Description of the task: For this exercise, report every line of the material that includes "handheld".

Collected data:
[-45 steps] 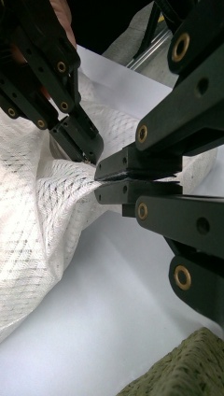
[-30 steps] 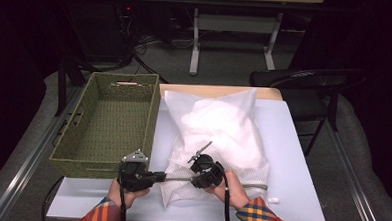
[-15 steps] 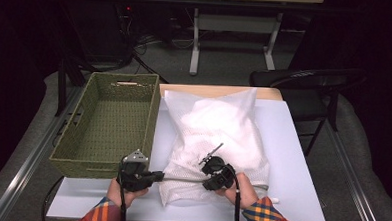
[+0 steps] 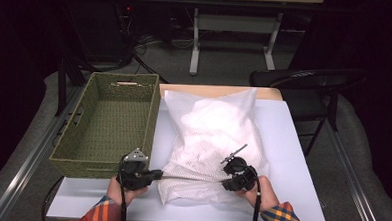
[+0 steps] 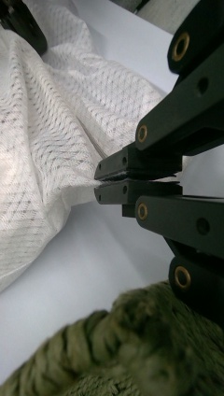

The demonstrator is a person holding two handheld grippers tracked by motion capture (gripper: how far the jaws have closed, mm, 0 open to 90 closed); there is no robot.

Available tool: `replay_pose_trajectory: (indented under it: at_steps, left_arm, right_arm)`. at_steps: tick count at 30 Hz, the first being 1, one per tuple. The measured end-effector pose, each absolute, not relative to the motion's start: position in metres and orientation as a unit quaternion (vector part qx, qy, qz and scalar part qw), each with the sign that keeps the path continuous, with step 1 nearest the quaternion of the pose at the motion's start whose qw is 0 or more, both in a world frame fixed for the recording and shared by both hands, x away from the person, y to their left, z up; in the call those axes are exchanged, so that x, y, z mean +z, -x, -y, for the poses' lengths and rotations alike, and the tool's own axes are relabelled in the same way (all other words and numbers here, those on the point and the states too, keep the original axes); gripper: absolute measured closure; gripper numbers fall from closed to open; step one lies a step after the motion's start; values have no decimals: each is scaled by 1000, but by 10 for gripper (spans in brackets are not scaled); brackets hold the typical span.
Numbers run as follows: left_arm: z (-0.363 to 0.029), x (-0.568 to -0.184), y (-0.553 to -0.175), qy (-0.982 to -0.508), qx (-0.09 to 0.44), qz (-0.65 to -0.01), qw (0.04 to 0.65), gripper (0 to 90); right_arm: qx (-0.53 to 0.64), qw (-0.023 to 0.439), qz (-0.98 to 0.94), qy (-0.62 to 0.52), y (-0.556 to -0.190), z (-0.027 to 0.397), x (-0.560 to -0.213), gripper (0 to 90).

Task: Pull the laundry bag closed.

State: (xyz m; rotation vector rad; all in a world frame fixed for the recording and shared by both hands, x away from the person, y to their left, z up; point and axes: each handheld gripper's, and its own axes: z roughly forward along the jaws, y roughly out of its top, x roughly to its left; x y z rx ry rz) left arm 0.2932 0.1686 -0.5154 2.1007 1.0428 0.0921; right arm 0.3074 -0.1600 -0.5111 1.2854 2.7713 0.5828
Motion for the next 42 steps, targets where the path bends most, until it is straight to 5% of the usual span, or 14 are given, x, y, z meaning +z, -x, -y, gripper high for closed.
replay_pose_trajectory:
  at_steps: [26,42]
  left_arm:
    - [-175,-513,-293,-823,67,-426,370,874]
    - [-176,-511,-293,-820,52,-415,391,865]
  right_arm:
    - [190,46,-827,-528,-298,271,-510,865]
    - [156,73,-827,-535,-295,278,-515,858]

Solution to this task:
The demonstrator is a person holding two handheld grippers tracked by motion capture (gripper: how far the jaws have closed, mm, 0 open to 90 closed); there is no robot.
State: (xyz m; rotation vector rad; all in a world frame fixed for the recording and shared by both hands, x away from the person, y to their left, z up; point and axes: each handheld gripper's, and its own axes: z roughly forward along the jaws, y roughly out of its top, x roughly to its left; x y z rx ry rz) left arm 0.2932 0.1686 -0.5154 2.1007 1.0428 0.0921; right arm 0.3074 -0.1600 -0.5111 1.2854 2.7713 0.5828

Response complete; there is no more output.